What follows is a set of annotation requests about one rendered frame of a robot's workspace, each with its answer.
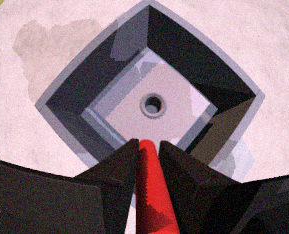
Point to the dark grey open box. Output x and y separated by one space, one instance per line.
67 103

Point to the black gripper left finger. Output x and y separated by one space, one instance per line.
93 202

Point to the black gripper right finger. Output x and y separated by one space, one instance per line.
207 202

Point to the pale pink square plate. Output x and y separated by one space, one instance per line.
151 82

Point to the red peg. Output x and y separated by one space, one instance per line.
154 212

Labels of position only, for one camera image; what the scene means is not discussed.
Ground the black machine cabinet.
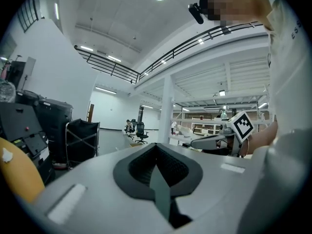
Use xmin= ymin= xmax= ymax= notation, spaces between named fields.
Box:
xmin=0 ymin=101 xmax=55 ymax=184

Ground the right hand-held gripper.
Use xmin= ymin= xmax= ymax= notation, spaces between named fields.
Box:
xmin=190 ymin=111 xmax=254 ymax=157

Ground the person's right forearm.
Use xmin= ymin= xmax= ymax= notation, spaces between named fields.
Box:
xmin=240 ymin=120 xmax=279 ymax=156

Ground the black mezzanine railing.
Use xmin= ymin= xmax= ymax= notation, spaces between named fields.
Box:
xmin=74 ymin=20 xmax=265 ymax=84

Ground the person's white shirt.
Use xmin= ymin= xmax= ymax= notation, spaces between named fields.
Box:
xmin=262 ymin=0 xmax=310 ymax=146

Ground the black folding fabric cart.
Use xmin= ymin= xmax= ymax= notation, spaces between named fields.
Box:
xmin=65 ymin=118 xmax=101 ymax=168

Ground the person's head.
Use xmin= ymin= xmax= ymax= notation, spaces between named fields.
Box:
xmin=199 ymin=0 xmax=273 ymax=26

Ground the black head-worn camera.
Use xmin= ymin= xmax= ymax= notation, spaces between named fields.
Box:
xmin=187 ymin=3 xmax=205 ymax=25

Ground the white storage shelving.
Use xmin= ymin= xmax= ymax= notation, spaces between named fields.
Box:
xmin=170 ymin=98 xmax=273 ymax=146

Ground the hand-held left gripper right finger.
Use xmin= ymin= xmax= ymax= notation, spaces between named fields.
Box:
xmin=155 ymin=142 xmax=203 ymax=198

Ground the black wheeled bin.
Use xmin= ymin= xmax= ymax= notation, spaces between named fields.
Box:
xmin=34 ymin=98 xmax=74 ymax=168

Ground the white paper scrap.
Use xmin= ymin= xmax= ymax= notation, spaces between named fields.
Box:
xmin=1 ymin=147 xmax=13 ymax=163

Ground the brown wooden door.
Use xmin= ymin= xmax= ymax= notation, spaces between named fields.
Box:
xmin=87 ymin=103 xmax=95 ymax=123

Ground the white support pillar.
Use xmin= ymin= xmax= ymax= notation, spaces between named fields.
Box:
xmin=157 ymin=74 xmax=176 ymax=145

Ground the black office chair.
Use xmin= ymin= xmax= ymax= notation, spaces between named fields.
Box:
xmin=135 ymin=121 xmax=150 ymax=145
xmin=124 ymin=118 xmax=137 ymax=140

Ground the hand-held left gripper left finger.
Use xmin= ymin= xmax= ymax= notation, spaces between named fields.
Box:
xmin=113 ymin=142 xmax=157 ymax=202

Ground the clear plastic bag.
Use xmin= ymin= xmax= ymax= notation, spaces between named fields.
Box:
xmin=0 ymin=78 xmax=17 ymax=103

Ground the black window grille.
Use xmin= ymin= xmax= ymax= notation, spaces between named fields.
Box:
xmin=16 ymin=0 xmax=39 ymax=33

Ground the white standing board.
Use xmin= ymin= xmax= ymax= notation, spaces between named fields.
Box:
xmin=24 ymin=56 xmax=37 ymax=77

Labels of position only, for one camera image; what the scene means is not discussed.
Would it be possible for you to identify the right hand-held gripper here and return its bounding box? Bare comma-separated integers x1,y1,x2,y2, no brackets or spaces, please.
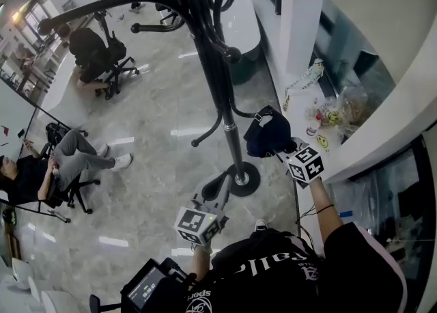
272,137,324,190

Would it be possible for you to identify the white chair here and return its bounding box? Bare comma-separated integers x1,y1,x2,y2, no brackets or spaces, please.
12,257,30,282
40,290,83,313
27,275,44,303

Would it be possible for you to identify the clear plastic bag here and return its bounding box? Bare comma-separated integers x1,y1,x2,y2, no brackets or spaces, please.
335,85,373,132

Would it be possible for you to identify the white tub with dark base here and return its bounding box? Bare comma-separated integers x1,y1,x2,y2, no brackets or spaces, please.
221,0,262,84

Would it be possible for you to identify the white bottle with red cap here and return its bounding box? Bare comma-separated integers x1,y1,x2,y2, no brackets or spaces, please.
306,113,324,137

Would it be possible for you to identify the black printed cap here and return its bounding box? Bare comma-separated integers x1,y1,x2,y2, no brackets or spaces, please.
1,207,18,227

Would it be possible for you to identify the person's left forearm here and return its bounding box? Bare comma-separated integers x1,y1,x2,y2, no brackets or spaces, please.
187,245,213,282

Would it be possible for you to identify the black recorder with screen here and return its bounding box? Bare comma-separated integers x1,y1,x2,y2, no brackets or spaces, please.
119,257,197,313

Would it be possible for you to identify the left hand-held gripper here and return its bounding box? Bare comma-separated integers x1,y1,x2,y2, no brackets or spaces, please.
174,172,234,247

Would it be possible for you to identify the patterned lanyard strap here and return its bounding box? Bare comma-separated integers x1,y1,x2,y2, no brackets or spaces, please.
282,58,325,113

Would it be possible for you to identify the dark-framed window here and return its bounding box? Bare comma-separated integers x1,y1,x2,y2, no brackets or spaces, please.
313,0,397,125
326,133,437,282

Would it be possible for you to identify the black coat rack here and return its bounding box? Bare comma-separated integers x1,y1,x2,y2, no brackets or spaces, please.
37,0,262,198

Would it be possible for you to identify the black and yellow office chair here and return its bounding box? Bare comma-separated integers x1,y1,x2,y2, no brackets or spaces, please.
155,0,187,26

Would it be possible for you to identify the long white desk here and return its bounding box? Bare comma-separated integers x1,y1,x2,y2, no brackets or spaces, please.
39,50,94,130

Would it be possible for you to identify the person's right forearm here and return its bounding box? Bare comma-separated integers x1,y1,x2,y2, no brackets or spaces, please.
308,176,344,241

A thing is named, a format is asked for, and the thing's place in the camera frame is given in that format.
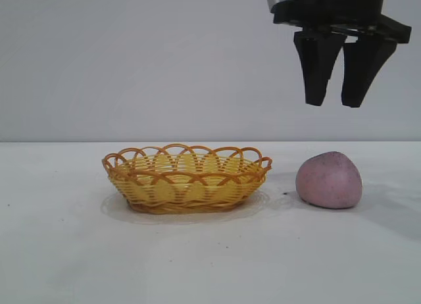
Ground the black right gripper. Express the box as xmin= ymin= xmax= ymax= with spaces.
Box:
xmin=272 ymin=0 xmax=412 ymax=108

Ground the clear plastic saucer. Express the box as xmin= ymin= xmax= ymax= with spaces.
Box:
xmin=100 ymin=185 xmax=271 ymax=224

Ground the yellow woven plastic basket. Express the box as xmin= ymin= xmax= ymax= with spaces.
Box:
xmin=101 ymin=141 xmax=273 ymax=215

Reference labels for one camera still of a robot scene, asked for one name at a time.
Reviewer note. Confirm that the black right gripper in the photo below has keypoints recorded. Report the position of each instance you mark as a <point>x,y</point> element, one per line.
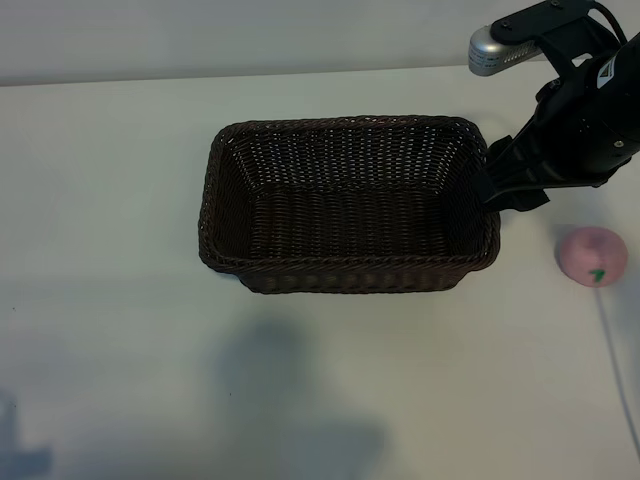
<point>575,132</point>

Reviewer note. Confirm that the pink toy peach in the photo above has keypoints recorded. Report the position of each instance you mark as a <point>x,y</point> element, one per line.
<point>590,250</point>

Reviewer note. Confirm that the dark brown wicker basket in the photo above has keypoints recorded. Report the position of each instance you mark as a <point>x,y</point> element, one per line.
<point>350,225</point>

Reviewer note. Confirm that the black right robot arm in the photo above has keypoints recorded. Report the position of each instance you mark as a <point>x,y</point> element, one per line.
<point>634,60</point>

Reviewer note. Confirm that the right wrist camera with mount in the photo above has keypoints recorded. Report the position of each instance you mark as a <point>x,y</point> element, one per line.
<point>482,47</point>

* * *

* WHAT TO PRODUCE *
Repeat the data word for word, excluding any image.

* ANSWER SECTION *
What follows is a set of annotation requests about one rendered frame of a robot's workspace, each with its answer.
Point to the dark grey open box. Output x and y separated by one space, one instance per line.
67 103

Point to the black gripper left finger. Output x and y separated by one space, one instance per line.
93 202

Point to the black gripper right finger. Output x and y separated by one space, one instance per line.
207 202

Point to the pale pink square plate. Output x and y separated by one space, one instance per line.
151 82

Point to the red peg. Output x and y separated by one space, one instance per line.
154 212

Labels of position only, for one camera image; what the scene means is not discussed.
Ground the black machine cabinet.
Use xmin= ymin= xmax= ymax= notation, spaces between named fields.
Box:
xmin=0 ymin=101 xmax=55 ymax=184

Ground the right hand-held gripper.
Use xmin= ymin= xmax= ymax= notation, spaces between named fields.
Box:
xmin=190 ymin=111 xmax=254 ymax=157

Ground the person's right forearm.
Use xmin= ymin= xmax= ymax= notation, spaces between named fields.
Box:
xmin=240 ymin=120 xmax=279 ymax=156

Ground the black mezzanine railing.
Use xmin= ymin= xmax= ymax= notation, spaces between named fields.
Box:
xmin=74 ymin=20 xmax=265 ymax=84

Ground the person's white shirt.
Use xmin= ymin= xmax= ymax= notation, spaces between named fields.
Box:
xmin=262 ymin=0 xmax=310 ymax=146

Ground the black folding fabric cart.
Use xmin= ymin= xmax= ymax= notation, spaces between named fields.
Box:
xmin=65 ymin=118 xmax=101 ymax=168

Ground the person's head.
Use xmin= ymin= xmax= ymax= notation, spaces between named fields.
Box:
xmin=199 ymin=0 xmax=273 ymax=26

Ground the black head-worn camera.
Use xmin= ymin= xmax= ymax= notation, spaces between named fields.
Box:
xmin=187 ymin=3 xmax=205 ymax=25

Ground the white storage shelving.
Use xmin= ymin= xmax= ymax= notation, spaces between named fields.
Box:
xmin=170 ymin=98 xmax=273 ymax=146

Ground the hand-held left gripper right finger.
Use xmin= ymin= xmax= ymax= notation, spaces between named fields.
Box:
xmin=155 ymin=142 xmax=203 ymax=198

Ground the black wheeled bin.
Use xmin= ymin= xmax= ymax= notation, spaces between named fields.
Box:
xmin=34 ymin=98 xmax=74 ymax=168

Ground the white paper scrap.
Use xmin= ymin= xmax= ymax= notation, spaces between named fields.
Box:
xmin=1 ymin=147 xmax=13 ymax=163

Ground the brown wooden door.
Use xmin= ymin= xmax= ymax= notation, spaces between named fields.
Box:
xmin=87 ymin=103 xmax=95 ymax=123

Ground the white support pillar.
Use xmin= ymin= xmax= ymax= notation, spaces between named fields.
Box:
xmin=157 ymin=74 xmax=176 ymax=145

Ground the black office chair.
Use xmin= ymin= xmax= ymax= notation, spaces between named fields.
Box:
xmin=135 ymin=121 xmax=150 ymax=145
xmin=124 ymin=118 xmax=137 ymax=140

Ground the hand-held left gripper left finger.
Use xmin= ymin= xmax= ymax= notation, spaces between named fields.
Box:
xmin=113 ymin=142 xmax=157 ymax=202

Ground the clear plastic bag.
Use xmin= ymin= xmax= ymax= notation, spaces between named fields.
Box:
xmin=0 ymin=78 xmax=17 ymax=103

Ground the black window grille.
Use xmin= ymin= xmax= ymax= notation, spaces between named fields.
Box:
xmin=16 ymin=0 xmax=39 ymax=33

Ground the white standing board.
Use xmin= ymin= xmax= ymax= notation, spaces between named fields.
Box:
xmin=24 ymin=56 xmax=37 ymax=77

Labels of position only, for one camera image; what the scene means is not discussed.
Would it be possible for you to identify the right hand-held gripper here and return its bounding box? Bare comma-separated integers x1,y1,x2,y2, no brackets or spaces, please.
272,137,324,190

Would it be possible for you to identify the white chair here and return its bounding box? Bare comma-separated integers x1,y1,x2,y2, no brackets or spaces, please.
12,257,30,282
40,290,83,313
27,275,44,303

Would it be possible for you to identify the clear plastic bag here and return its bounding box? Bare comma-separated integers x1,y1,x2,y2, no brackets or spaces, please.
335,85,373,132

Would it be possible for you to identify the white tub with dark base here and return its bounding box? Bare comma-separated integers x1,y1,x2,y2, no brackets or spaces, please.
221,0,262,84

Would it be possible for you to identify the white bottle with red cap here and return its bounding box? Bare comma-separated integers x1,y1,x2,y2, no brackets or spaces, please.
306,113,324,137

Would it be possible for you to identify the black printed cap here and return its bounding box? Bare comma-separated integers x1,y1,x2,y2, no brackets or spaces, please.
1,207,18,227

Would it be possible for you to identify the person's left forearm here and return its bounding box? Bare comma-separated integers x1,y1,x2,y2, no brackets or spaces, please.
187,245,213,282

Would it be possible for you to identify the black recorder with screen here and return its bounding box? Bare comma-separated integers x1,y1,x2,y2, no brackets or spaces, please.
119,257,197,313

Would it be possible for you to identify the left hand-held gripper here and return its bounding box? Bare comma-separated integers x1,y1,x2,y2, no brackets or spaces, please.
174,172,234,247

Would it be possible for you to identify the patterned lanyard strap here and return its bounding box? Bare comma-separated integers x1,y1,x2,y2, no brackets or spaces, please.
282,58,325,113

Would it be possible for you to identify the dark-framed window here and return its bounding box? Bare comma-separated integers x1,y1,x2,y2, no brackets or spaces, please.
313,0,397,125
326,133,437,282

Would it be possible for you to identify the black coat rack here and return its bounding box? Bare comma-separated integers x1,y1,x2,y2, no brackets or spaces, please.
37,0,262,198

Would it be possible for you to identify the black and yellow office chair here and return its bounding box? Bare comma-separated integers x1,y1,x2,y2, no brackets or spaces, please.
155,0,187,26

Would it be possible for you to identify the long white desk here and return its bounding box? Bare comma-separated integers x1,y1,x2,y2, no brackets or spaces, please.
39,50,94,130

Would it be possible for you to identify the person's right forearm here and return its bounding box? Bare comma-separated integers x1,y1,x2,y2, no brackets or spaces, please.
308,176,344,241

A thing is named, a format is asked for, and the thing's place in the camera frame is given in that format.
Ground the black right gripper. Express the box as xmin= ymin= xmax= ymax= with spaces.
Box:
xmin=272 ymin=0 xmax=412 ymax=108

Ground the clear plastic saucer. Express the box as xmin= ymin= xmax= ymax= with spaces.
Box:
xmin=100 ymin=185 xmax=271 ymax=224

Ground the yellow woven plastic basket. Express the box as xmin= ymin= xmax= ymax= with spaces.
Box:
xmin=101 ymin=141 xmax=273 ymax=215

Reference labels for one camera still of a robot scene, asked for one name at a time.
Reviewer note. Confirm that the black right gripper in the photo below has keypoints recorded. Report the position of each instance you mark as a <point>x,y</point> element, one per line.
<point>575,132</point>

Reviewer note. Confirm that the pink toy peach in the photo above has keypoints recorded. Report the position of each instance you mark as a <point>x,y</point> element, one per line.
<point>590,250</point>

Reviewer note. Confirm that the dark brown wicker basket in the photo above has keypoints recorded. Report the position of each instance you mark as a <point>x,y</point> element, one per line.
<point>350,225</point>

Reviewer note. Confirm that the black right robot arm in the photo above has keypoints recorded. Report the position of each instance you mark as a <point>x,y</point> element, one per line.
<point>634,60</point>

Reviewer note. Confirm that the right wrist camera with mount in the photo above has keypoints recorded. Report the position of each instance you mark as a <point>x,y</point> element, one per line.
<point>482,47</point>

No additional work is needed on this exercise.